Un’estate difficile quella appena conclusa, segnata da una cronaca impietosa e logorante, dalla strage di Nizza agli attentati in Turchia, la guerra in Siria, gli immigrati in balia prima del mare poi di razzismi e inefficienze, il terremoto che ha lacerato il Centro Italia.

Ora è tempo di capire, di andare oltre la notizia, di guardare al di là della siepe, che sia quella del proprio cortile, delle proprie paure o delle proprie certezze.

Ieri sera a destare i telespettatori, i più fortunati ancora con il segno dell’abbronzatura, la prima puntata su Rai 3 di “Presa Diretta”, la trasmissione condotta dal giornalista Riccardo Iacona che nei giorni scorsi ha promesso che la parola d’ordine di questa stagione sarà “approfondimento”, l’unica via per trovare risposte alle grandi questioni della sicurezza, del terrorismo e della crisi economica.

Verità per Giulio Regeni

Con l’inchiesta, la prima, riguardante la morte del giovane ricercatore italiano Giulio Regeni ucciso al Cairo, Riccardo Iacona, insieme alla giornalista Giulia Bosetti, ha delineato i contorni di un caso non semplice da trattare, ingombrante per le importanti relazioni economiche tra Italia ed Egitto, impossibile da tacere perché reclama verità e dà il polso del paese governato dal generale Abdel Fattah Al Sisi.

A sette mesi dall’omicidio ancora nessuna risposta ma una cosa è certa, Giulio Regeni è morto per le torture subite, “tutto il male del mondo si è riversato su lui, ho ritrovato di lui solo la punta del suo naso”, ha raccontato la mamma che insieme al papà ha ormai una sola paura: la diluizione del tempo che un giorno dopo l'altro allontana la ricerca della verità fino a farla scomparire.

A chi faceva paura Giulio Regeni?

Incidente stradale, giro di droga, delitto a sfondo omosessuale, vittima di una banda di sequestratori. Dal ritrovamento del suo corpo sul ciglio di una strada tra Il Cairo ed Alessandria, sono molti i depistaggi e le versioni fornite dalle autorità egiziane.

Ora però una spiegazione più plausibile si fa largo, Giulio era in Egitto per conto dell’Università di Cambridge per studiare i movimenti dei lavoratori e i sindacati indipendenti egiziani.

Si trattava 'solo’ di un lavoro di ricerca ma che non può che spaventare un regime come quello di Al Sisi, indebolito, preoccupato per possibili rivolte da parte degli oppositori o per tentativi di destabilizzazione tramati da mani straniere.

E così, il caso Regeni si chiama omicidio di stato perché sono i servizi di sicurezza egiziani ad essere coinvolti.
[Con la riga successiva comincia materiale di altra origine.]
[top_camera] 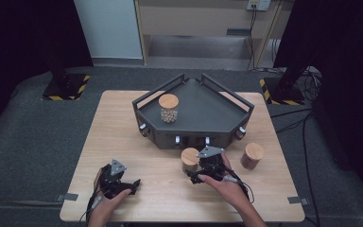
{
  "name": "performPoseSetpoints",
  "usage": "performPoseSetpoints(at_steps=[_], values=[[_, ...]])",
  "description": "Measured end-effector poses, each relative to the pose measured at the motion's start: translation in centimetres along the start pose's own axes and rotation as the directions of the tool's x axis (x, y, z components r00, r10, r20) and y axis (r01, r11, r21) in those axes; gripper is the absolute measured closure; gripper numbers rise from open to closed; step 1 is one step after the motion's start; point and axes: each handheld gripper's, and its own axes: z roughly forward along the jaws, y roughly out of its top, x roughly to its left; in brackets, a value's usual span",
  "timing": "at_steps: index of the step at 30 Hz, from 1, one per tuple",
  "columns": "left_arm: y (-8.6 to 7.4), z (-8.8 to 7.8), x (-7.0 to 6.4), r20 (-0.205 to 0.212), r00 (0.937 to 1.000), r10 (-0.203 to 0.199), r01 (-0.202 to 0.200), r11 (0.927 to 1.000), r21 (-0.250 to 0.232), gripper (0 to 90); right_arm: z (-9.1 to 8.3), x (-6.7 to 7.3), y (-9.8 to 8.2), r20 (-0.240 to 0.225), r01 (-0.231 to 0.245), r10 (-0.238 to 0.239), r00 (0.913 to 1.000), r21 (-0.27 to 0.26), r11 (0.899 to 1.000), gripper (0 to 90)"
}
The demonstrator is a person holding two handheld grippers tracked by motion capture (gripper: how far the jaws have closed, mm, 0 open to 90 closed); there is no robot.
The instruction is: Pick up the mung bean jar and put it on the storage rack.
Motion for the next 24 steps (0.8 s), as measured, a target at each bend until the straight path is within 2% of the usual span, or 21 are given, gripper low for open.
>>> performPoseSetpoints(at_steps=[9,19,23,24], values=[[0.0,0.0,0.0,0.0,1.0,0.0,0.0,1.0,0.0,0.0,0.6,0.0,0.2,-0.007,-0.029,0.029,0.9995,-0.009,1.0,10.1],[0.0,0.0,0.0,-0.001,1.0,0.0,0.0,1.0,0.0,0.0,2.0,1.2,1.0,0.022,-0.042,0.042,0.9989,-0.009,0.999,16.6],[0.0,0.0,0.0,-0.001,1.0,0.0,0.0,1.0,0.0,0.0,2.5,2.0,1.3,0.064,-0.035,0.035,0.9974,-0.007,0.999,25.3],[0.0,0.0,0.0,-0.001,1.0,0.0,0.0,1.0,0.0,0.0,2.4,1.9,1.5,0.059,-0.051,0.051,0.997,-0.003,0.999,25.4]])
Hanno creduto che Giulio Regeni fosse una spia, lo hanno tenuto sotto osservazione per settimane, per poi prenderlo e torturarlo nella speranza di ottenere chissà quali informazioni. Questa è la ricostruzione di Omar Afifi, ex colonnello della polizia egiziana, che ora vive a Whashington.

Le prove di questa verità ancora mancano ma se le cose fossero andate così, se emergessero le responsablità dei servizi segreti, fino ad Al Sisi, l’Italia che farà?